*Assignment*
Every line in the listing below from the one with "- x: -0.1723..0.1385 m" through the one with "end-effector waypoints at" is to be reproduced exactly, both ends included; leave out the rest.

*Supplied information*

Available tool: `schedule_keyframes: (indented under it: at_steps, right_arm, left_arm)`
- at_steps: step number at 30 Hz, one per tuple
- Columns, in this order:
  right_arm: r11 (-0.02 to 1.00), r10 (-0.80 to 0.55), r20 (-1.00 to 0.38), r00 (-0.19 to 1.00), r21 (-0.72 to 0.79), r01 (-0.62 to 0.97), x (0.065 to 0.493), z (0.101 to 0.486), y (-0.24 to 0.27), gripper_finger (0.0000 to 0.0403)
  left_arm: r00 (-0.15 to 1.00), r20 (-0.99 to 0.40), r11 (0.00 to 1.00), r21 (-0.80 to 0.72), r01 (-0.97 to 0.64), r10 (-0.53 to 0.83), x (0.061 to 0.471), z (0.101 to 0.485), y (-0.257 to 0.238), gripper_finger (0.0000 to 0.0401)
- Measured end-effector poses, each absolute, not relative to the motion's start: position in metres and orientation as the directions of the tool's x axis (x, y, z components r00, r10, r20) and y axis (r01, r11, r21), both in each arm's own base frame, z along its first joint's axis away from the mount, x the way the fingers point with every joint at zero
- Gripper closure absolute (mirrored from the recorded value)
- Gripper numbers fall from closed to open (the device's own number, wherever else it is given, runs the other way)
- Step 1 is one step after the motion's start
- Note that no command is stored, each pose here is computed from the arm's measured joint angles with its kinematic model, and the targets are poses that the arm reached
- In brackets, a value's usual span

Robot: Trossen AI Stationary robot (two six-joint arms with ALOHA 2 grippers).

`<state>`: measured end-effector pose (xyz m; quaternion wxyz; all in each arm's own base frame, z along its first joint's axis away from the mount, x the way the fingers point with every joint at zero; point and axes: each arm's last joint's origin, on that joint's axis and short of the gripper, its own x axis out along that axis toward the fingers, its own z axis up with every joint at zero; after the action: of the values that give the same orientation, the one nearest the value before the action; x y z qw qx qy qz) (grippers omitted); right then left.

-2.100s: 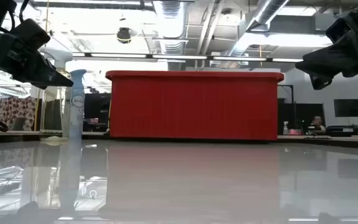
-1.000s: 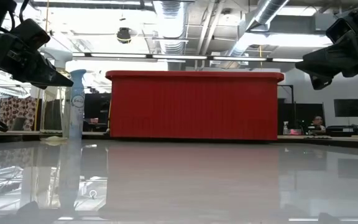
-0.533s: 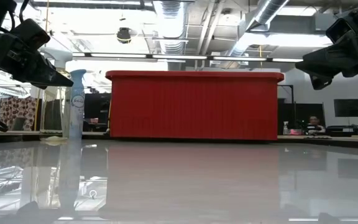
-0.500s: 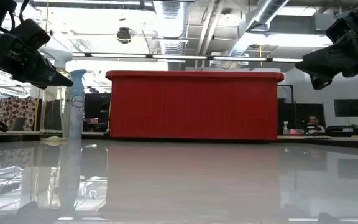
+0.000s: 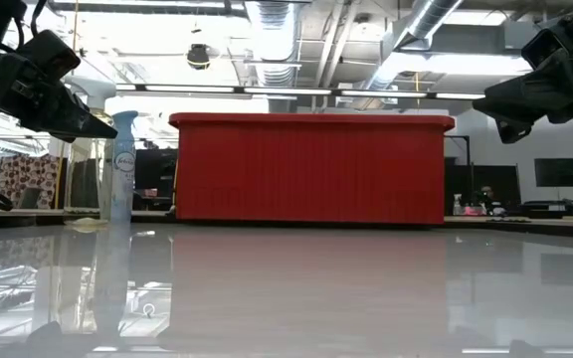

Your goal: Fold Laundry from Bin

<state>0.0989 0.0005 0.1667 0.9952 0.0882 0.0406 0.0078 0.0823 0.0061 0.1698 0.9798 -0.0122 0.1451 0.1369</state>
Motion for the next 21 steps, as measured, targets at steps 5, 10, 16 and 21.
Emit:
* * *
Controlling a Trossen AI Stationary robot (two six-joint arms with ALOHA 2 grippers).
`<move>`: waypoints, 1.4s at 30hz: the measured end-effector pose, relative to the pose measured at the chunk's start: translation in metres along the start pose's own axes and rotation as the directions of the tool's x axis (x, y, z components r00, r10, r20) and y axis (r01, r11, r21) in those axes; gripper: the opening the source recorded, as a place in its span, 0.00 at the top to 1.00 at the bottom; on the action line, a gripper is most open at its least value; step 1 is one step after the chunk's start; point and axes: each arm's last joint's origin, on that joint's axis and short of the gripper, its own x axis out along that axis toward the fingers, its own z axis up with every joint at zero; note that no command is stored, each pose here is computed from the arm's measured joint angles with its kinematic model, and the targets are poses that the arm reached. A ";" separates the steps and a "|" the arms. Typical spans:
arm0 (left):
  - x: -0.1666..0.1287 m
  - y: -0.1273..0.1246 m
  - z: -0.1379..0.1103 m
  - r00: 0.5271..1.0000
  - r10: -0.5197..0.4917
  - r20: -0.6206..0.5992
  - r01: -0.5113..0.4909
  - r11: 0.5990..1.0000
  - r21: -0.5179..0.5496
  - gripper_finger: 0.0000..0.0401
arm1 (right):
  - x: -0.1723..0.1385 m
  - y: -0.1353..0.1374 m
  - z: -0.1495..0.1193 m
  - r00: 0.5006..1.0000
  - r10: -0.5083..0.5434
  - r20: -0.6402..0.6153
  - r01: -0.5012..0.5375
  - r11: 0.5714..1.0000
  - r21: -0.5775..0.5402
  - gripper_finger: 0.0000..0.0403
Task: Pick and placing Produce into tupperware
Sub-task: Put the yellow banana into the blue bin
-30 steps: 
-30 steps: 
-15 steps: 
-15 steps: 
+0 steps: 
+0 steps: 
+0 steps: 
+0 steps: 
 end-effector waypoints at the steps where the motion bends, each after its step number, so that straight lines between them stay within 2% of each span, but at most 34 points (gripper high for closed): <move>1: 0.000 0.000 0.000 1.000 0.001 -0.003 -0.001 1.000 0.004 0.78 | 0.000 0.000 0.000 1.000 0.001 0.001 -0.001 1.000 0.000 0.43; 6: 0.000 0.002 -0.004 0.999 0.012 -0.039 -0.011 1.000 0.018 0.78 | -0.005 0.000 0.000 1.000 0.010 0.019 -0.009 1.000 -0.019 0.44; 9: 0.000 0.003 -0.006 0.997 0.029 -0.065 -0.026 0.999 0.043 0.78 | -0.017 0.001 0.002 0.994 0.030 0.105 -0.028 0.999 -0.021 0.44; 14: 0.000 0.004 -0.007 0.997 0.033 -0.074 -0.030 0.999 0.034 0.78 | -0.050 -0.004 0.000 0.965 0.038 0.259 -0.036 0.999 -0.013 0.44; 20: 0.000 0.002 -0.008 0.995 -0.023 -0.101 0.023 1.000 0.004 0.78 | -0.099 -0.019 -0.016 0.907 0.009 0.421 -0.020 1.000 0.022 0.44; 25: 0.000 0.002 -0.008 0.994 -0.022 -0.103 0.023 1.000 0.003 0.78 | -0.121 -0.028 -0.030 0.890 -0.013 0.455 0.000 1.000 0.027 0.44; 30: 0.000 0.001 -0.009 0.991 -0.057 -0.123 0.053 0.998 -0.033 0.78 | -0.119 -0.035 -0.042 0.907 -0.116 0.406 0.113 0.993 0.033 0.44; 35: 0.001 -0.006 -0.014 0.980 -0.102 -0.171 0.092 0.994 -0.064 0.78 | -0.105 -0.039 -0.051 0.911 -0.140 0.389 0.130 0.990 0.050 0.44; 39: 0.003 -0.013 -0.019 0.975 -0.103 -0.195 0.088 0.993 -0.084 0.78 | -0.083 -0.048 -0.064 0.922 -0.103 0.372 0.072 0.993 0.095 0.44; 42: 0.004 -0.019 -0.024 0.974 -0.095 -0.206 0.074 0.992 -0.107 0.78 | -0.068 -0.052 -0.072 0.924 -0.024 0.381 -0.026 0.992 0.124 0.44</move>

*Your response*
  - x: -0.1723..0.1385 m
  - y: -0.1353..0.1374 m
  - z: -0.1495..0.1193 m
  - r00: 0.5006..1.0000
  - r10: -0.5083..0.5434
  - r20: -0.6402..0.6153
  - r01: -0.5012..0.5375
  - r11: 0.5714..1.0000
  - r21: -0.5775..0.5402
  - gripper_finger: 0.0000..0.0403
Task: Pick and placing Produce into tupperware
Sub-task: Put the yellow banana into the blue bin
-30 steps: 
-30 steps: 
-15 steps: 
-15 steps: 
+0 steps: 
+0 steps: 
+0 steps: 
+0 steps: 
 end-effector waypoints at the steps where the motion bends, each after its step number, so that straight lines between them stay within 2% of each span, but at most 34 points (gripper high for closed): <move>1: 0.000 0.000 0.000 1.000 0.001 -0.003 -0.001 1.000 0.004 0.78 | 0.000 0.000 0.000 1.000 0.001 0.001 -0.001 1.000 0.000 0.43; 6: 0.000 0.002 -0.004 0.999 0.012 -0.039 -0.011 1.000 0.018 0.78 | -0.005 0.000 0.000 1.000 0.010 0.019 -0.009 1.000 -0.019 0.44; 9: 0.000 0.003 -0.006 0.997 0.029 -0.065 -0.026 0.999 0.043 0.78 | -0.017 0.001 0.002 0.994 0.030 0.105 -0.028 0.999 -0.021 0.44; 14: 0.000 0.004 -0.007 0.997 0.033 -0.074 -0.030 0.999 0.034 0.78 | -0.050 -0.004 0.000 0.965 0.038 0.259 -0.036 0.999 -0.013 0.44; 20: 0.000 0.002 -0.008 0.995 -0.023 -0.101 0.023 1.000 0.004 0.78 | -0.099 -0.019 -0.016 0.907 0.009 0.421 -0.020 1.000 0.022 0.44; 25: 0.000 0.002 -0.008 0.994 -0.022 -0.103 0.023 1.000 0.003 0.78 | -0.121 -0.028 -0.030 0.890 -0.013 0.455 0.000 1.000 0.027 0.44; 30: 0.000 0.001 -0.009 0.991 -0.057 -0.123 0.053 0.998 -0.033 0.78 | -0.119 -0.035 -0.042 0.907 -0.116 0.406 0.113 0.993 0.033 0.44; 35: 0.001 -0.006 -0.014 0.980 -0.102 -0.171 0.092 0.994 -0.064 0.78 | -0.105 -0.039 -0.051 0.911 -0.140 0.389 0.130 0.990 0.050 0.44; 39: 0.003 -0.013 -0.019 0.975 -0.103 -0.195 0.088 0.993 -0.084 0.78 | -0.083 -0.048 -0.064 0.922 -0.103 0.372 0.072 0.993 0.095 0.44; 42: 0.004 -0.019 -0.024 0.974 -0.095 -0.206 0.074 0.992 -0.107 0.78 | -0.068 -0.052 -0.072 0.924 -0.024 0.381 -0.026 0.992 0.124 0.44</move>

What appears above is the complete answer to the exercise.